GOAL OF THE EXERCISE:
Starting at the line that contains "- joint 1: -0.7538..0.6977" and ending at the line that contains "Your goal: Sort", the lines below are to be given again exactly, with nothing added.

*****

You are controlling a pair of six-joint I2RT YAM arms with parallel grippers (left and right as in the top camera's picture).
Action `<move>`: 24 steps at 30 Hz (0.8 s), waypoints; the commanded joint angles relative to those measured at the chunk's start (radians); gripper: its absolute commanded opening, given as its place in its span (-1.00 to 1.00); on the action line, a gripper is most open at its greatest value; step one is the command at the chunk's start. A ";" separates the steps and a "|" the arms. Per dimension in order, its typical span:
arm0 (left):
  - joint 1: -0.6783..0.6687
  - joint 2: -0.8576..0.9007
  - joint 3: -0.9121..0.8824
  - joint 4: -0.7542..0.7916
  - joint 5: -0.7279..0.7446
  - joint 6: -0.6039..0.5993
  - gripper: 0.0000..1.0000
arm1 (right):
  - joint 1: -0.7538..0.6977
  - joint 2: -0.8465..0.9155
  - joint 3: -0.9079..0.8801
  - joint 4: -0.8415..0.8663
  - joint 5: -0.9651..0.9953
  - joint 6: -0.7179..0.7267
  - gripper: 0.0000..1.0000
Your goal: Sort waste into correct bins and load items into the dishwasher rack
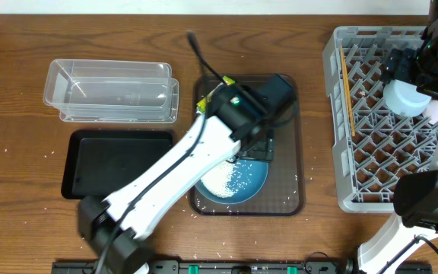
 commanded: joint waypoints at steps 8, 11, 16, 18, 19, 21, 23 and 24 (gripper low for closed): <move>-0.001 0.211 0.012 0.101 -0.010 -0.077 0.73 | -0.008 0.001 -0.002 -0.001 0.000 0.013 0.99; -0.001 0.249 0.012 0.142 0.016 -0.077 0.73 | -0.008 0.001 -0.002 -0.001 0.000 0.013 0.98; -0.001 0.277 0.012 0.202 0.086 -0.080 0.73 | -0.007 0.001 -0.002 -0.001 0.000 0.013 0.98; -0.001 0.277 0.012 0.229 0.085 -0.093 0.72 | -0.007 0.001 -0.002 -0.001 0.000 0.013 0.98; -0.001 0.277 0.011 0.238 0.084 -0.103 0.67 | -0.008 0.001 -0.002 -0.001 0.000 0.013 0.99; -0.001 0.277 0.008 0.251 0.083 -0.134 0.66 | -0.008 0.001 -0.002 -0.001 0.000 0.013 0.99; -0.004 0.277 -0.006 0.270 0.079 -0.137 0.66 | -0.008 0.001 -0.002 -0.001 0.000 0.013 0.99; -0.005 0.277 -0.015 0.277 0.072 -0.138 0.65 | -0.008 0.001 -0.002 -0.001 0.000 0.013 0.98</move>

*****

WRITTEN RESPONSE:
  - joint 1: -0.7538..0.6977
  - joint 2: -0.8465..0.9155
  - joint 3: -0.9079..0.8801
  - joint 4: -0.8415..0.8663
  - joint 5: -0.9651..0.9953
  - joint 6: -0.7179..0.7267
  - gripper: 0.0000..1.0000
Your goal: Sort waste into correct bins and load items into the dishwasher rack

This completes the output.